Using Graphedit

Graph is automatically enabled in Elasticsearch and Kibana.

To start exploring connections in your data:

  1. From the side navigation, open the graph explorer.
  2. Select an index pattern to specify what indices you want to explore.

    For example, if you are indexing log data with Logstash, you could select the logstash-* index pattern to visualize connections within the log entries.

  3. Select one or more multi-value fields that contain the terms you want to graph.

    The vertices in the graph are selected from these terms. If you’re visualizing connections between Apache log entries, you could select the url.raw field and the geo.src field so you can look at which pages are being accessed from different locations.

  4. Enter a search query to discover relationships between terms in the selected fields.
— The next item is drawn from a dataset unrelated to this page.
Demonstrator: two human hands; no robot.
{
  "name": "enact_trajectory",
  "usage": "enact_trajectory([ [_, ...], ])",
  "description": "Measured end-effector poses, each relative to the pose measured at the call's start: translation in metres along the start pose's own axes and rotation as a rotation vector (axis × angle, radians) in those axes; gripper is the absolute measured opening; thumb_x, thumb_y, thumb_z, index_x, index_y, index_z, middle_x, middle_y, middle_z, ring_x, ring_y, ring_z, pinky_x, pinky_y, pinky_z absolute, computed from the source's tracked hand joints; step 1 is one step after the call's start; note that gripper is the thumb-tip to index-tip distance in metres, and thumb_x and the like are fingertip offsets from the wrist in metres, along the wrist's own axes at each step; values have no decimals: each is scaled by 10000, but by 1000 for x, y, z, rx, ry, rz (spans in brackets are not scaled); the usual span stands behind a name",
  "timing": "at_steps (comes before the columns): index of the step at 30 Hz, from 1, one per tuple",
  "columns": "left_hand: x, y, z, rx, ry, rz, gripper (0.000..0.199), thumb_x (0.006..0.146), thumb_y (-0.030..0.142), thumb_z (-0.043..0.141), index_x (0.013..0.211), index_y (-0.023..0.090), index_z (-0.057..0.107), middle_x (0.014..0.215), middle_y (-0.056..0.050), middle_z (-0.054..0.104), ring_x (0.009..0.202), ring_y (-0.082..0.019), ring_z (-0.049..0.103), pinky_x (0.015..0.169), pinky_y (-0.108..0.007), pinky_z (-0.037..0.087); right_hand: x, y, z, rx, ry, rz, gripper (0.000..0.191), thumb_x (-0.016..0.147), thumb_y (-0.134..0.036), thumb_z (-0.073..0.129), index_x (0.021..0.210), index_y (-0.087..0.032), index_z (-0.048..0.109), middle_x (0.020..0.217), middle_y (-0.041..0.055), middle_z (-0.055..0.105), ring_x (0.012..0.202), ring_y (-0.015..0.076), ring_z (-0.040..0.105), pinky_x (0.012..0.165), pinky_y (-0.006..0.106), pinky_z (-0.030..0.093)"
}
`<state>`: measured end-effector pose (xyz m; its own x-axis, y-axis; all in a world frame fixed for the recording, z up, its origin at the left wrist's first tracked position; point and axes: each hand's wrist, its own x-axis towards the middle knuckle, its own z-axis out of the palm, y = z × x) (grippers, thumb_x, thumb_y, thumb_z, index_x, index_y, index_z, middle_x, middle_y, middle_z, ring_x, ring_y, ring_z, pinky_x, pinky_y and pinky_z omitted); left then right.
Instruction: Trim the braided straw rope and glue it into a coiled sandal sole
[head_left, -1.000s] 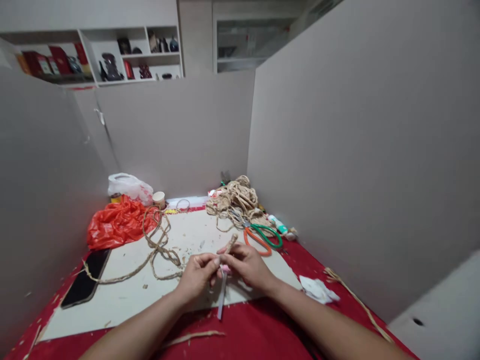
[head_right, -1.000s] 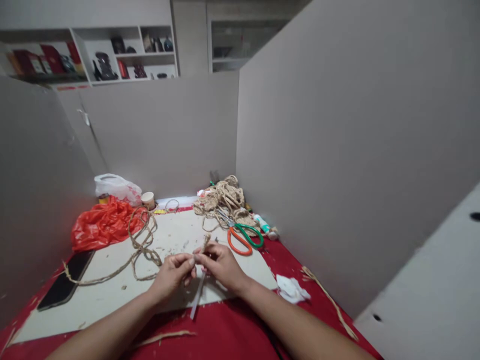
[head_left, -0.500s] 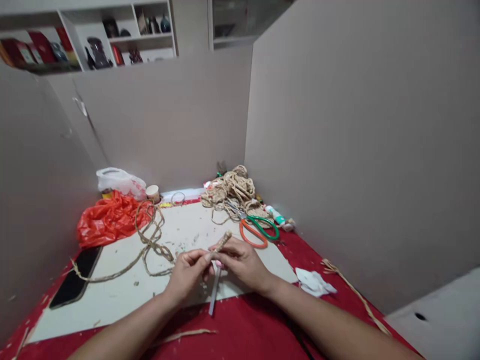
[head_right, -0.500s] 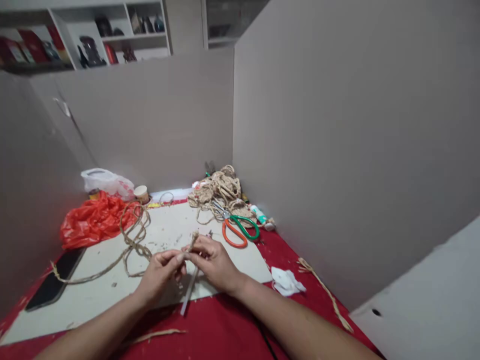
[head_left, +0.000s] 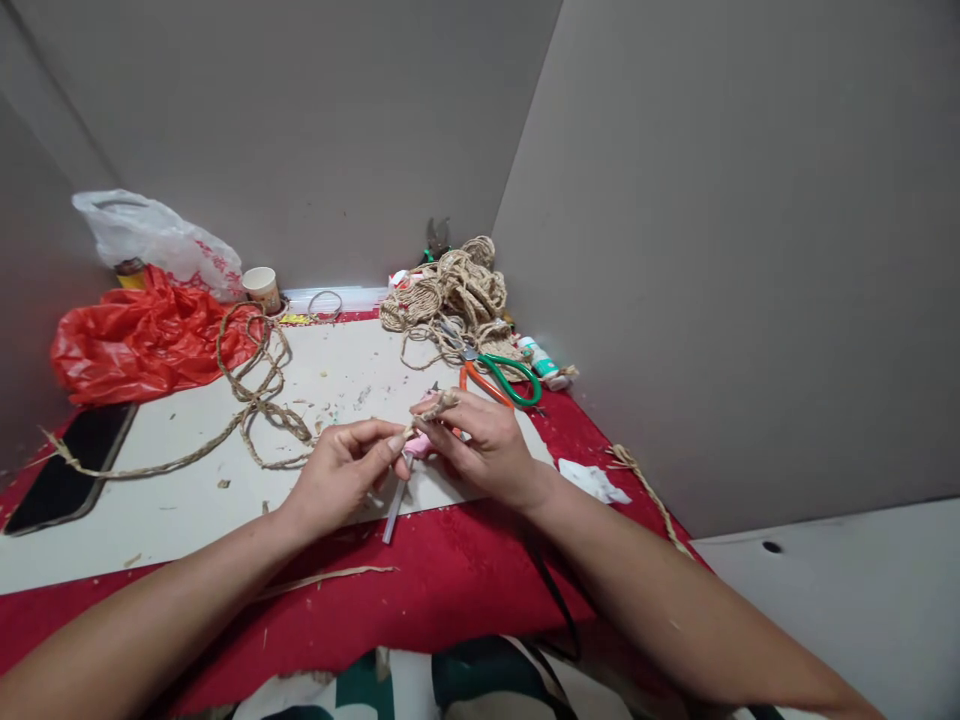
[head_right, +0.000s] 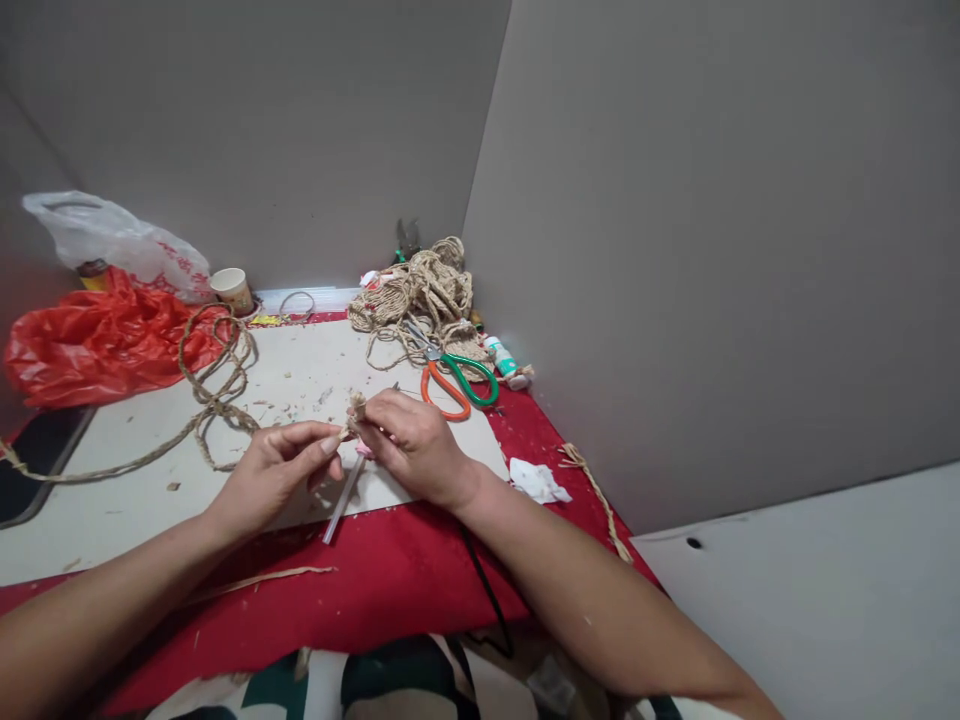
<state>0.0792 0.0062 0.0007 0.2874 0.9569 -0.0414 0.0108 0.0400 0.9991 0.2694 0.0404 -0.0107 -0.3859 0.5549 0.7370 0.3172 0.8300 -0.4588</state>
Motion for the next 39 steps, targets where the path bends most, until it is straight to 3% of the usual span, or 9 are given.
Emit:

    For example, to generate a graph of the successful requests to particular pages from different locations, you could search for the 200 response code. The weight of the connection between two vertices indicates how strongly they are related.

    URL connections
  5. To view more information about the relationship, click any connection.

    Link summary
  6. Use the toolbar buttons to explore additional connections:

    • To display additional vertices that connect to your graph, click Expand Expand Selection.
    • To display additional connections between the displayed vertices, click Link Add links to existing terms
    • To explore a particular area of the graph, select the vertices you are interested in, and click Expand or Link.
    • To step back through your changes to the graph, click Undo Undo.
  7. To see more relationships in your data, submit additional queries.

    Adding networks

By default, when you submit a search query, Graph searches all available fields. You can constrain your search to a particular field using the Lucene query syntax. For example, machine.os: osx.